▶ _INSTRUCTIONS TO FOLLOW_
Reproduce verbatim the lines of the material below, starting at the line with "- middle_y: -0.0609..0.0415" and ending at the line with "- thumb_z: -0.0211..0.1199", both inclusive; skip the rest.

▶ _GIVEN MATERIAL_

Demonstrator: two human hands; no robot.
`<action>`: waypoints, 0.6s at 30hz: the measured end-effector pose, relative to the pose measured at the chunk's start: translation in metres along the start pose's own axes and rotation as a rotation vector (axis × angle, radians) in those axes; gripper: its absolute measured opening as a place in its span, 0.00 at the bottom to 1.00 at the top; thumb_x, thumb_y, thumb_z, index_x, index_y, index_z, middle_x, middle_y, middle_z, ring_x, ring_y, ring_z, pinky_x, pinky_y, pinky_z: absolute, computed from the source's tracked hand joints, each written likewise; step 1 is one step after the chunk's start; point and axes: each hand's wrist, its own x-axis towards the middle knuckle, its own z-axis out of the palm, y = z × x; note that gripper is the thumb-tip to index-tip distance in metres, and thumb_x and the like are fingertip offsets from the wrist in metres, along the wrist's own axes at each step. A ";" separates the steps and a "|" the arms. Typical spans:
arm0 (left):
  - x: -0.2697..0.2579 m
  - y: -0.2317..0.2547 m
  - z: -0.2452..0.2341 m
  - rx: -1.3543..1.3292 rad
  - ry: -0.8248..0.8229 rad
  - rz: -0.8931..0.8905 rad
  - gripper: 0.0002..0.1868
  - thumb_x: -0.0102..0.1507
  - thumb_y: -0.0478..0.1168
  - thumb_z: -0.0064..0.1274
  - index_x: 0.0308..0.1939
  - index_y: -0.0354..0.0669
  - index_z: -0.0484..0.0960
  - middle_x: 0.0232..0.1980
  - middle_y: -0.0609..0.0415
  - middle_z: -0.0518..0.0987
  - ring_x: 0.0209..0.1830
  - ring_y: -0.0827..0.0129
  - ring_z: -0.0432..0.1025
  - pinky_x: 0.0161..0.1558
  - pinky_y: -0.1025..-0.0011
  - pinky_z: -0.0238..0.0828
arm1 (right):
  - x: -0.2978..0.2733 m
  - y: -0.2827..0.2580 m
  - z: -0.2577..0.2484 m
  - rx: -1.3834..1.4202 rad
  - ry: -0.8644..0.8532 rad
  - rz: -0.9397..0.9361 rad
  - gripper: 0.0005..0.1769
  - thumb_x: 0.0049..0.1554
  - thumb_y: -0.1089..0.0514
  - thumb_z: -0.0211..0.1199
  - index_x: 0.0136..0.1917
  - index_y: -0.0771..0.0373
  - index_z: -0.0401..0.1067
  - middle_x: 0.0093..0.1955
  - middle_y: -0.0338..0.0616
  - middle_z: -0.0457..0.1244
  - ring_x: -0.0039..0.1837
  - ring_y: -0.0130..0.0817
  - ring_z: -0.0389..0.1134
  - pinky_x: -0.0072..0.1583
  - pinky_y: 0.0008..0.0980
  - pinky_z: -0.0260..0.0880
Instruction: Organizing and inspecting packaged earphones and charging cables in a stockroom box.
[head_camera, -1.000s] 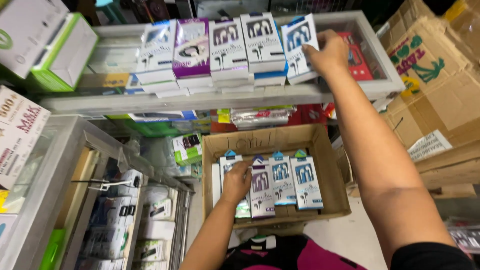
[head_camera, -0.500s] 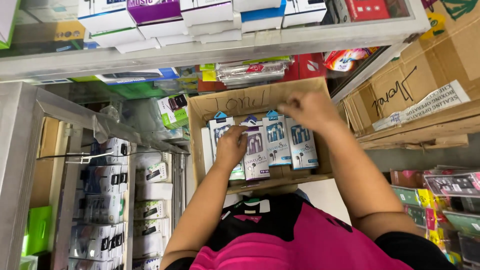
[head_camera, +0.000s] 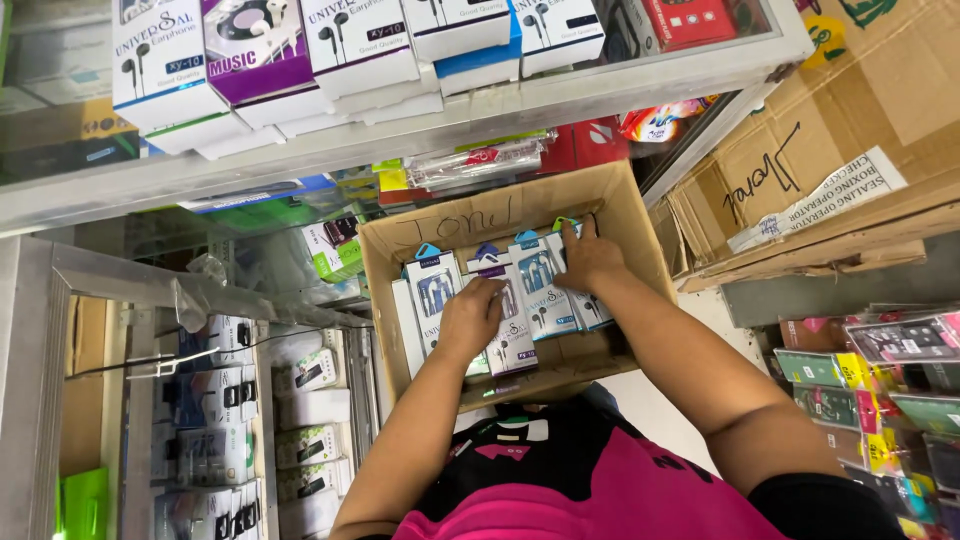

▶ _EXPECTED ANSWER_
  - middle_y: -0.0609..0.0415
  - middle_z: -0.0518..0.0987
  - ring_x: 0.0209..0.1830
  - ring_y: -0.0827..0.0129
  - ring_z: -0.0432..0.1025
  - pinky_x: 0.0161..0.1558
  - pinky_y: -0.1025..-0.0011
  - pinky_z: -0.0238..0.0828
arm1 (right):
  - x: -0.2978..0.2733 m
  - y: -0.2827..0.2580 m
  - z: -0.2577..0.2484 m
  - rx: -1.3834..1.4202 rad
  - ry: -0.8644..0.8532 rad
  - rz: -0.9397..0.9361 rad
  - gripper: 0.0005..0.1769
  - thumb_x: 0.0049..0.1554
  - thumb_y: -0.1089..0.0514
  - thumb_z: -0.0211..0.1199

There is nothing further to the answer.